PROLOGUE: page 2
1939
Adolf Hitler gazes out the picture window in his
"Tea House" at the Berghof, his fortified mountain chalet at Berchtesgaden
a quiet town in the south east of Bavaria. Behind him stand his
naval chief Grand Admiral Raeder and the chief of his land forces
General Jodl who has just given him the news that France has fallen
with hardly a shot fired, that the "invincible" Maginot Line was
a farce, and at that moment twenty divisions of Wehrmacht were
rolling through France, climbing the Pyrenees mountains toward
the border towns of Hendaye and Spain's Irùn.
"Jodl," Hitler smiles, "I am looking at my beautiful
snow-covered Alps, but what am I seeing?"
"The world, Führer."
Hitler beams. "And that, my dear Jodl, is why you
command our magnificent Wehrmacht."
Happy to be in the good graces of his master, still
Jodl understands the time pressure. England is fighting alone
with only economic help from the United States. But one day, soon,
there will be the dreaded American presence in Europe. Germany
needs to win the war before America arms herself. Despite the
strong America First movement, German Intelligence has learned
that Roosevelt is secretly planning America's physical entry into
a decisive war. Germany does not want such a potentially formidable
foe.
"Führer," Jodl ventures delicately, "our glorious
march to world victory is predicated on the condition that General
Franco will cooperate..."
"Cooperate? COOPERATE you say? Little Franco? He
will lick the boots of all German troops entering Spain. If I
order it, the Generalìsimo will personally carry us piggy back
across Spain to Gibraltar."
"But Führer, he has not been notified of the Führer's
wishes."
"The sight of twenty divisions will notify him.

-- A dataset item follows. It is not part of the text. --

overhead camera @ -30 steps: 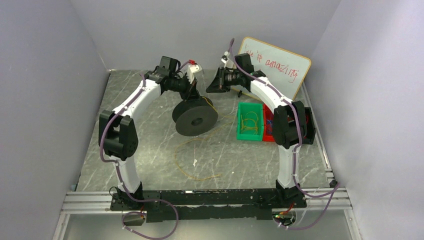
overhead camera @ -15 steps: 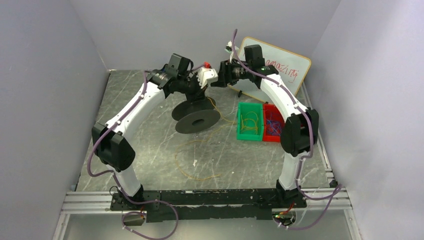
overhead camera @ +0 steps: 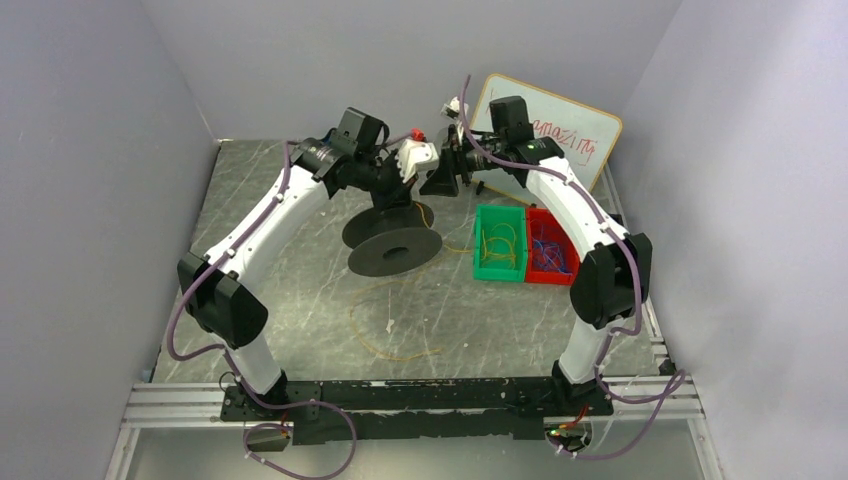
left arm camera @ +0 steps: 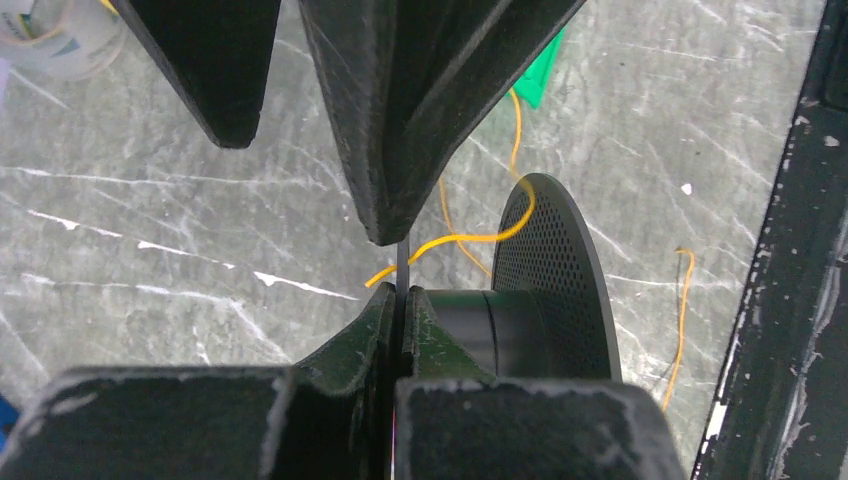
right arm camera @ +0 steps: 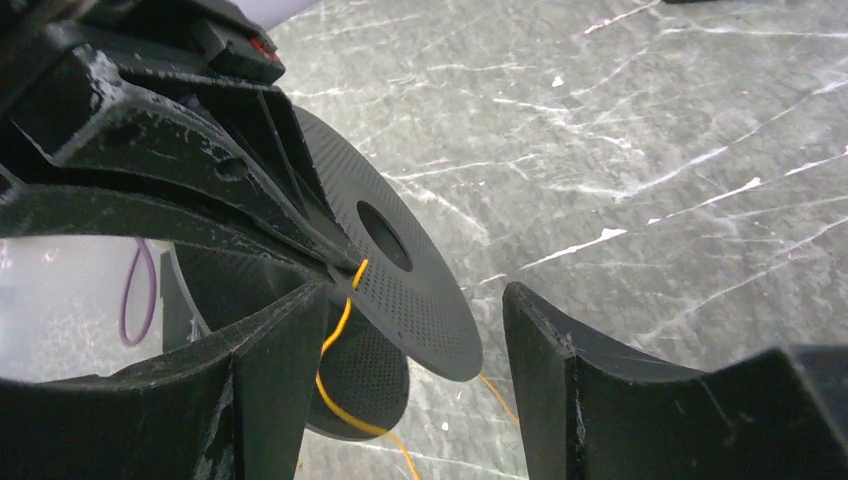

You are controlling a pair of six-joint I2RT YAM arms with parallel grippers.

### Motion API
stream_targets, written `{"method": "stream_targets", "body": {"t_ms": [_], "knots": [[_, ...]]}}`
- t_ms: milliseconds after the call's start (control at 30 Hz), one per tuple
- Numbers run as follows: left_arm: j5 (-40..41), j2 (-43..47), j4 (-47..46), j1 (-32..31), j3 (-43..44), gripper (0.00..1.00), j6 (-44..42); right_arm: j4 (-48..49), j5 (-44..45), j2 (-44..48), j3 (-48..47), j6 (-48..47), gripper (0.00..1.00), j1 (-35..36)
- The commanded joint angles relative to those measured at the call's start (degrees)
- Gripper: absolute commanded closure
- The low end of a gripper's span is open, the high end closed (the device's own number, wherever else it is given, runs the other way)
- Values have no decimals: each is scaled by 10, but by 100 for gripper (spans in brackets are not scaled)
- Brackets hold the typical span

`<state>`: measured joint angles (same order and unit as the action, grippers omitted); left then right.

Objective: Wrap the cables

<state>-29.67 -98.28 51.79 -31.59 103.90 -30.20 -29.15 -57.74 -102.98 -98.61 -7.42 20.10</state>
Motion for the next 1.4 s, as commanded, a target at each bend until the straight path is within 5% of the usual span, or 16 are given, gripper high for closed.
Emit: {"method": "stream_targets", "body": {"t_ms": [0,633,733,933,1133,1233,1367], "knots": [[-59,31,9,-5,37,97,8,-34,-44,13,3,-93,32,6],[-58,5,22,-17,61,97,3,-130,-31,-10,-16,-189,36,38],[-63,4,27,-17,62,98,1,-127,-32,-11,-15,-198,45,39],[-77,5,44,-18,58,97,-13,-151,-37,-14,-29,-228,96,39],[-77,9,52,-17,56,96,-18,-152,-25,7,-13,-247,100,39],[-73,9,55,-18,62,80,-16,-145,-20,17,-5,-239,100,39],[-50,13,53,-17,66,38,-17,-121,12,32,6,-222,100,39]]}}
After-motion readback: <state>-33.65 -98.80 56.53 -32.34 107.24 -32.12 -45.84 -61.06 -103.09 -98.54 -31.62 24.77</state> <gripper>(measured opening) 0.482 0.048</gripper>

He will know his duty to the Third Reich. He knows who won his
Spanish Civil War for him. He knows that if I had not intervened
he would have lost his petty conflict and would be in a communist
prison today. Or executed."
Hitler smiled benevolently, "No, Jodl, have no fear.
Little Franco is a friend who will perform his historic role..."
And so it passed. The black mass of twenty divisions
of the Wehrmacht arrived at Hendaye and as the vast clouds of
dust from all those tanks and personnel carriers settled, the
Spanish Customs Officials at the town of Irùn raised the barrier,
saluted and gestured for the Germans to enter.
Just inside Spain was a car sent by El Caudillo
in which his brother-in-law, Ramòn Serrano Suñer, Spain's Foreign
Minister, waited with the Baròn de las Torres, Franco's personal
translator.
Serrano Suñer put his arms around the German commander,
hugging him in the traditional Spanish abrazo. "Mi General," he
said, aided by the Baron's fluent German. "I greet you in the
name of the Spanish Chief of State, General Francisco Franco Bahamonde,
and bid you welcome to our poor country. What little we have is
yours. El Caudillo has provided troops to escort the great Wehrmacht
safely through Spain's hazardous terrain to Gibraltar. And eternally
grateful Spaniards wish you and the Führer's mighty soldiers Godspeed."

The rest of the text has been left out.